* **WHAT IS NEEDED**: Return, from the listing that follows, each line containing the word "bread".

* **RECORDS FOR THIS EXERCISE**:
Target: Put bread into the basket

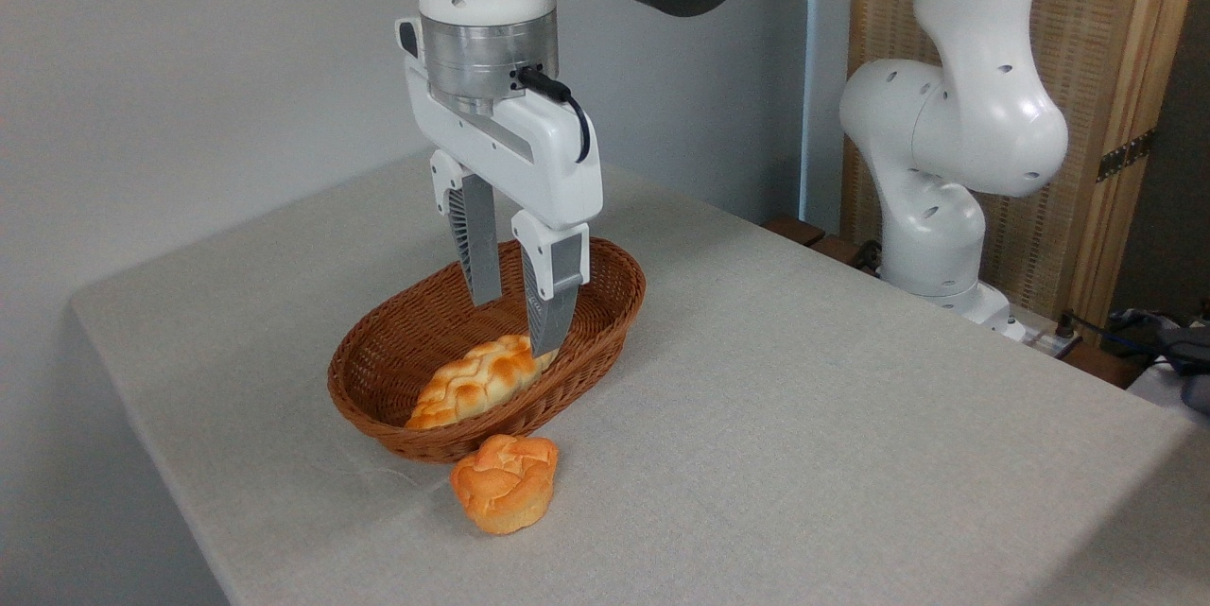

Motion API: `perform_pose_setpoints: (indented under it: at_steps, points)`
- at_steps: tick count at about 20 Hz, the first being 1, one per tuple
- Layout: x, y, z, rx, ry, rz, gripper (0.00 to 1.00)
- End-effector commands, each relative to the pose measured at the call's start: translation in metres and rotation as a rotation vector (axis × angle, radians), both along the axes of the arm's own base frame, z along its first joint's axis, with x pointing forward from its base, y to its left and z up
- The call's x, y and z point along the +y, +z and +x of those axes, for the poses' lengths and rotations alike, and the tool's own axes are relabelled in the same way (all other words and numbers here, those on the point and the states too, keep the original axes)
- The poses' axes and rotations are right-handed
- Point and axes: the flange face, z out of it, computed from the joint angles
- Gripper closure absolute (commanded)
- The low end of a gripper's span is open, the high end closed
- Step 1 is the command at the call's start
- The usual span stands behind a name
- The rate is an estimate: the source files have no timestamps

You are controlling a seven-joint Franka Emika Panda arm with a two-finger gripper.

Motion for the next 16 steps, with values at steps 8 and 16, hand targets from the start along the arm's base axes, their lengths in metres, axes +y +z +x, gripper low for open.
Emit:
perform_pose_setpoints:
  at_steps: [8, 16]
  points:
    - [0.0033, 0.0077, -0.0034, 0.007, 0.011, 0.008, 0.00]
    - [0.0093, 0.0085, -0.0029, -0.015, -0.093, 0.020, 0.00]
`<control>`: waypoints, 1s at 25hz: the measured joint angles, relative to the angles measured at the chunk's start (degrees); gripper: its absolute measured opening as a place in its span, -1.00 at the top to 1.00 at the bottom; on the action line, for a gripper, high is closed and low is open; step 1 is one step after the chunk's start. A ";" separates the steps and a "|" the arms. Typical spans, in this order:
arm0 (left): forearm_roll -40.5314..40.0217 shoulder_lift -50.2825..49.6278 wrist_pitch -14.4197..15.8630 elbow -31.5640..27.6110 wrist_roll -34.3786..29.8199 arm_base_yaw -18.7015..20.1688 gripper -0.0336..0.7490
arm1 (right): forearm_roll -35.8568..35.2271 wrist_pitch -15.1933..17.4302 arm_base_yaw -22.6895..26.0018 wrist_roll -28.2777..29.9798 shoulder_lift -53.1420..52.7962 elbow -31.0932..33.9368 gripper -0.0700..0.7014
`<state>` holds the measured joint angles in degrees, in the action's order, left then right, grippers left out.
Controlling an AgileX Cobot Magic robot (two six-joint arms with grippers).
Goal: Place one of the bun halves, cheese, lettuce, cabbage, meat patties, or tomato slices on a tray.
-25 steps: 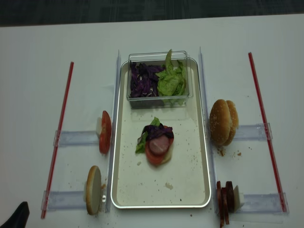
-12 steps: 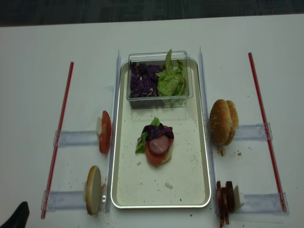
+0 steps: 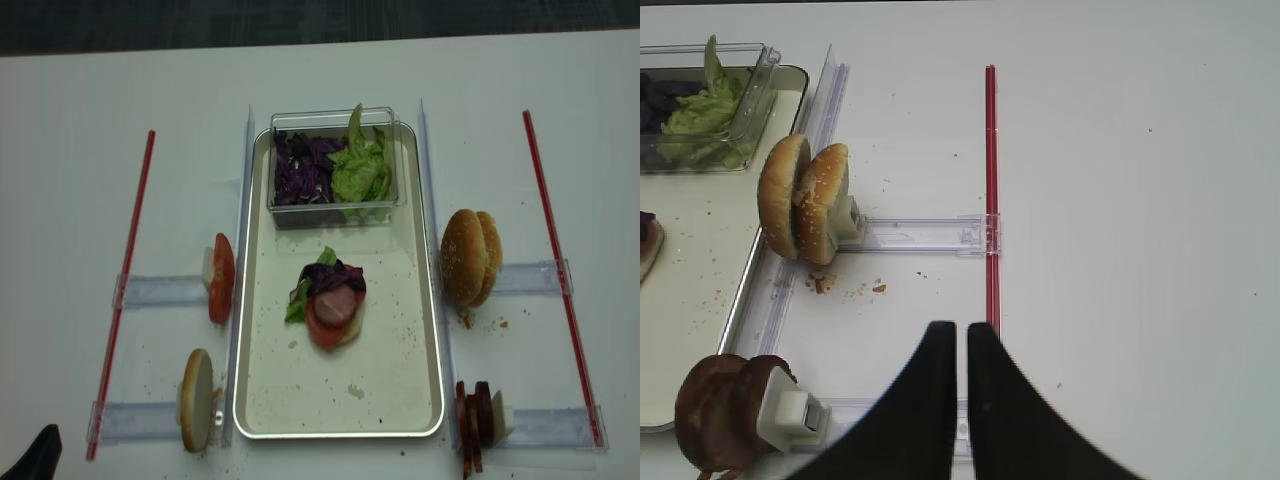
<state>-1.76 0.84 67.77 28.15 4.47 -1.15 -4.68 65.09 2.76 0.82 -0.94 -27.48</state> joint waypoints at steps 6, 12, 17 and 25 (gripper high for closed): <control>0.00 0.00 0.00 0.00 0.00 0.00 -0.72 | 0.00 0.00 0.00 0.00 0.00 0.00 0.64; -0.23 0.00 0.00 0.00 0.00 0.00 -0.72 | 0.00 0.00 0.00 0.00 0.00 0.00 0.64; -0.45 0.00 0.00 0.00 0.00 0.00 -0.70 | 0.00 0.00 0.00 0.00 0.00 0.00 0.64; -0.45 0.00 0.00 0.00 0.00 0.00 -0.70 | 0.00 0.00 0.00 0.00 0.00 0.00 0.64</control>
<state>-2.20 0.84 67.77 28.15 4.47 -1.15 -4.68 65.09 2.76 0.82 -0.94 -27.48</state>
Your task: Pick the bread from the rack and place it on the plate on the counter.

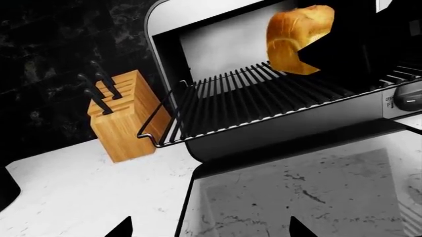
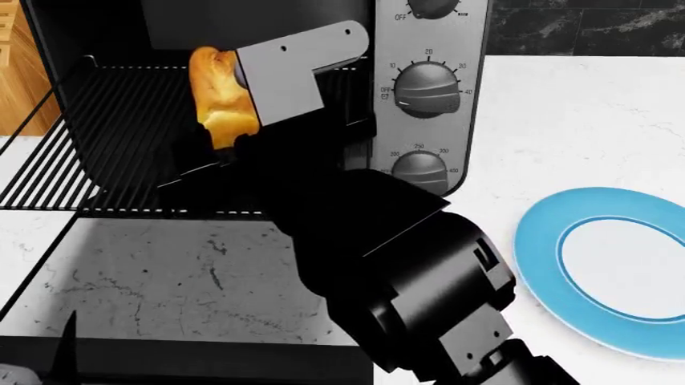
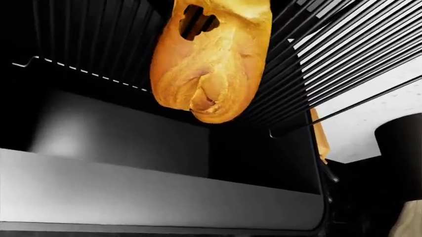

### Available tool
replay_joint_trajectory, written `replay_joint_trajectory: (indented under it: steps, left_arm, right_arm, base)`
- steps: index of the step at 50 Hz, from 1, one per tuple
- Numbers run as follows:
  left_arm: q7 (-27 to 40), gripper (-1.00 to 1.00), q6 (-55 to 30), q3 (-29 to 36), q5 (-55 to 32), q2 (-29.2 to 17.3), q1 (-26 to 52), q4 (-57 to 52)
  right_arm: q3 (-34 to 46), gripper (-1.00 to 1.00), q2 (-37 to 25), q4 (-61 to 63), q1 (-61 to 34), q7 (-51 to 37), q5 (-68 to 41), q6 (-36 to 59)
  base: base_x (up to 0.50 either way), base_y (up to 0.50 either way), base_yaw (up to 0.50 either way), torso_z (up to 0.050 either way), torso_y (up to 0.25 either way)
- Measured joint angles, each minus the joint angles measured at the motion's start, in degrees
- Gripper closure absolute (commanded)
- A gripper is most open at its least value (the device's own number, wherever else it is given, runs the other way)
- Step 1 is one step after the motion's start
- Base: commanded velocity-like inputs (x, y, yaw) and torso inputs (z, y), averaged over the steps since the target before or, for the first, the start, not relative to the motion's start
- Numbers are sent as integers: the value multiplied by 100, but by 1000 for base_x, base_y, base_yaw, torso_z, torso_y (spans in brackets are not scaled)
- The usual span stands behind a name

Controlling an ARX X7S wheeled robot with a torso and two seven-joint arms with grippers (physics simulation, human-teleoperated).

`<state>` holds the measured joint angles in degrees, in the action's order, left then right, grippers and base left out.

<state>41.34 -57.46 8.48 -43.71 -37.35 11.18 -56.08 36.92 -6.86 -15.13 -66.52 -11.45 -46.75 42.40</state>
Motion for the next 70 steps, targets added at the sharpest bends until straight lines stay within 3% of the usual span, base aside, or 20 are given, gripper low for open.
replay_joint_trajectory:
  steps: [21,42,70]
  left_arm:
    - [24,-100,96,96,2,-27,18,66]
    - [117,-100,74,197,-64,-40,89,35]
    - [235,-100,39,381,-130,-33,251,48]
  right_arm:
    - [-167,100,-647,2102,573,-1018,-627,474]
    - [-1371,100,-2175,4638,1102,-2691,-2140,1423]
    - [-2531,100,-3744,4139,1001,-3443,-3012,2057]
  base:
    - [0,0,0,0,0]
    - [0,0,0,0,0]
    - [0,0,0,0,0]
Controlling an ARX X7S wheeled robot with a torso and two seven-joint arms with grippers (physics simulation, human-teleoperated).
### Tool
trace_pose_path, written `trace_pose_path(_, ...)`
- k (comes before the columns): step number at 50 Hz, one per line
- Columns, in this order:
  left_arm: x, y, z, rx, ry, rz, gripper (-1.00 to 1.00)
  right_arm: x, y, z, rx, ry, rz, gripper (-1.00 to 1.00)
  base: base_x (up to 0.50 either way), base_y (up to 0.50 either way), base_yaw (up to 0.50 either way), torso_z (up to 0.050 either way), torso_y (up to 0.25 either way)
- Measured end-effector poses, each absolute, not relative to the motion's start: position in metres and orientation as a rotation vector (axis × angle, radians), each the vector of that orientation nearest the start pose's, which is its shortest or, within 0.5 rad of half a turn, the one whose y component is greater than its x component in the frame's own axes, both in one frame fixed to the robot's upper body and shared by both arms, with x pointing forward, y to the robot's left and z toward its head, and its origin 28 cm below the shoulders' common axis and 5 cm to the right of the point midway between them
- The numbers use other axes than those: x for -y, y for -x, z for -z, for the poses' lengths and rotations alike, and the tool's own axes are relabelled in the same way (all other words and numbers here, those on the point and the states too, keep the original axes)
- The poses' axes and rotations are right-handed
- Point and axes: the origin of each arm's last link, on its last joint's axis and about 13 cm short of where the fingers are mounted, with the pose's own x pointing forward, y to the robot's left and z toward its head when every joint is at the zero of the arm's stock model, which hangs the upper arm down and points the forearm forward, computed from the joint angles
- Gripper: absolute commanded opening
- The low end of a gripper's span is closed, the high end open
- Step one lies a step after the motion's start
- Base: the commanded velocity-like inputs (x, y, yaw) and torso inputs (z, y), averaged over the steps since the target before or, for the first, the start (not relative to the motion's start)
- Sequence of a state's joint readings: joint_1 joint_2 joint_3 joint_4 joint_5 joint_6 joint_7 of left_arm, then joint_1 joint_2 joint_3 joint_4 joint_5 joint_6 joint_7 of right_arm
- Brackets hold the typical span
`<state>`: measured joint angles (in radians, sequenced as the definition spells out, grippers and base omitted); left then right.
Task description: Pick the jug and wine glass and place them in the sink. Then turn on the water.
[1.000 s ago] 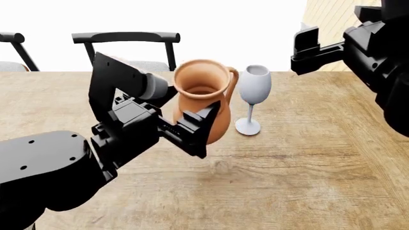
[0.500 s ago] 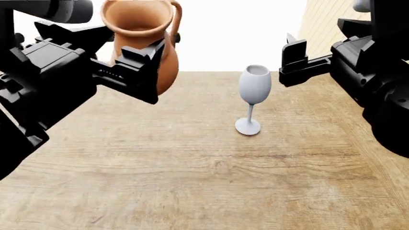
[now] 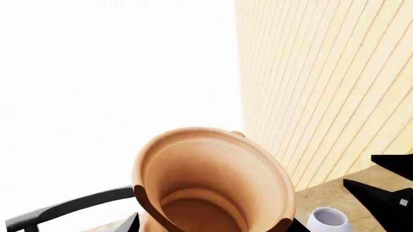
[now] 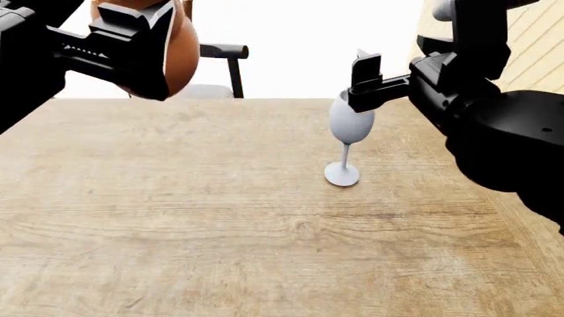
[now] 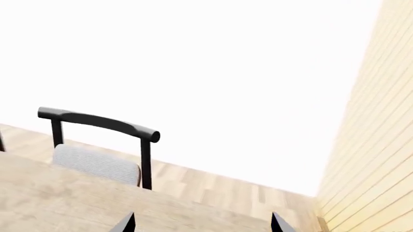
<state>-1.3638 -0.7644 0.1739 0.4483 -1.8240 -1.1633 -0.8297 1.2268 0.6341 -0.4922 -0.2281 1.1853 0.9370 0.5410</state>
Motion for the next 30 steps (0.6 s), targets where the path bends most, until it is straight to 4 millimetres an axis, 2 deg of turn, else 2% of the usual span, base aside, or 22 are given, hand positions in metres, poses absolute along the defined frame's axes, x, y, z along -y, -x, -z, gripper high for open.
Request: trace_pose_path(30, -0.256, -0.196, -0.364, 0.178, -0.089, 0.338, -1.0, 0.114, -0.33, -0.285, 0.007, 0.04, -0.222, 1.0, 0.0, 0.0, 0.0, 0.0, 0.001)
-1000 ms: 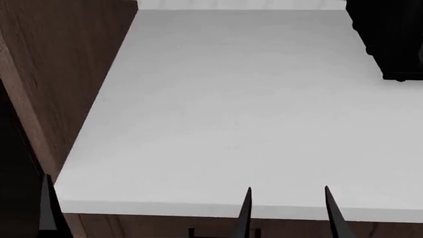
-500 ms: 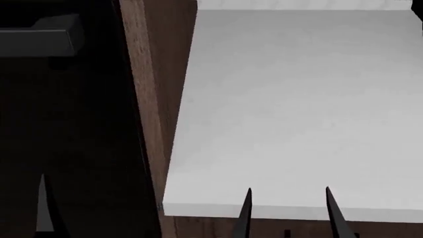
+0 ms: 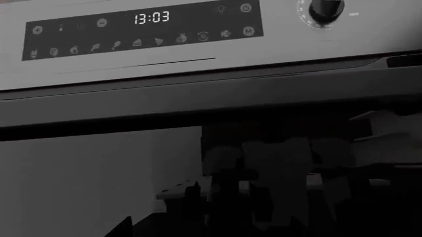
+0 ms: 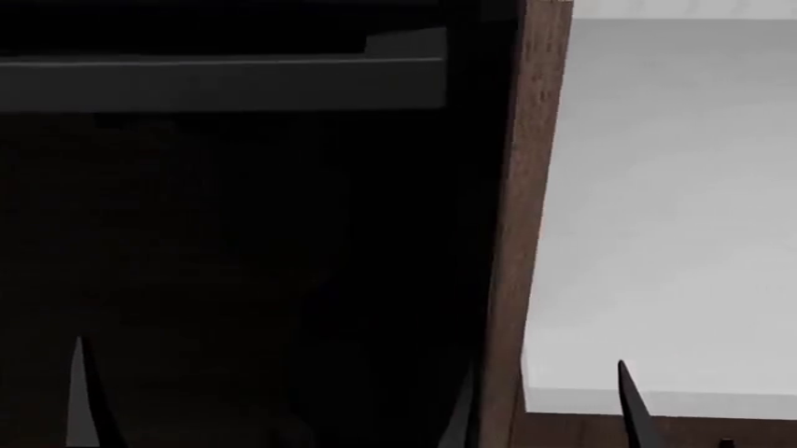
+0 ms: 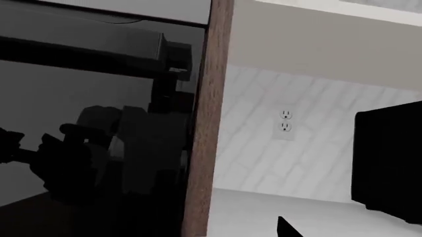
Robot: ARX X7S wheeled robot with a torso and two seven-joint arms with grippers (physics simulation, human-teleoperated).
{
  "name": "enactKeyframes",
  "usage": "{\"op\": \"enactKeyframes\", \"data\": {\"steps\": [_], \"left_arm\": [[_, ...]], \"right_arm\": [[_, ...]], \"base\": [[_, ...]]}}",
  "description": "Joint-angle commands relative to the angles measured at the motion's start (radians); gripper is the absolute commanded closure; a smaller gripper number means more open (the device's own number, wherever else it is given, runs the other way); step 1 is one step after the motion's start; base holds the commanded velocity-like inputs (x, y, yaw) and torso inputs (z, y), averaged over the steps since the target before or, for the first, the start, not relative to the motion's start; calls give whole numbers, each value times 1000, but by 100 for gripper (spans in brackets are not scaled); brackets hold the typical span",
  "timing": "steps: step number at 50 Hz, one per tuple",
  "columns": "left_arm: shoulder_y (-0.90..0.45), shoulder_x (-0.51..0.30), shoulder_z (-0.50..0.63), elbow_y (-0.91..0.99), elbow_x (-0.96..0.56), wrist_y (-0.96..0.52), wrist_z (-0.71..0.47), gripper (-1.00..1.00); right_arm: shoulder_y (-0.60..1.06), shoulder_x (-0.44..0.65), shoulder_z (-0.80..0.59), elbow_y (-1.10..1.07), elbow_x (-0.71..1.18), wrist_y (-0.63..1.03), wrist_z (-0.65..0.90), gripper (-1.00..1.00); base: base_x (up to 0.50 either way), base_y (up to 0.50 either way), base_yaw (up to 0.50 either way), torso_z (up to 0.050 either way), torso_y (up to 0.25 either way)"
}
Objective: Press the start button on the microwave
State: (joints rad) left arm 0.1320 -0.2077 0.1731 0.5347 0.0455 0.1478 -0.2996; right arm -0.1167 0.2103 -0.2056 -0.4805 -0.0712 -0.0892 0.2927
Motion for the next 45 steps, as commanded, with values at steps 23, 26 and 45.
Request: {"op": "enactKeyframes", "data": {"steps": [23, 26, 45], "left_arm": [[2, -20, 13, 20, -2, -20, -23, -100], [6, -22, 12, 19, -3, -14, -26, -100], [36, 135, -107, -11, 64, 35, 153, -100]], "right_arm": [[-12, 21, -7, -6, 43, -29, 15, -100], [-12, 23, -10, -9, 41, -26, 17, -100], [-51, -138, 120, -2, -35, -60, -167, -100]], "base": [[0, 33, 0, 0, 0], [0, -253, 0, 0, 0], [0, -91, 0, 0, 0]]}}
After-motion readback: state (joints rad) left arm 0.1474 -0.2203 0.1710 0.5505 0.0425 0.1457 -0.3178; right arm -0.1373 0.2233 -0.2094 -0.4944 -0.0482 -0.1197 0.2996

* **YOUR RESPONSE**:
Target: Put bread into the basket
Your task: Pick the bread from the rack and place it on the plate on the counter.

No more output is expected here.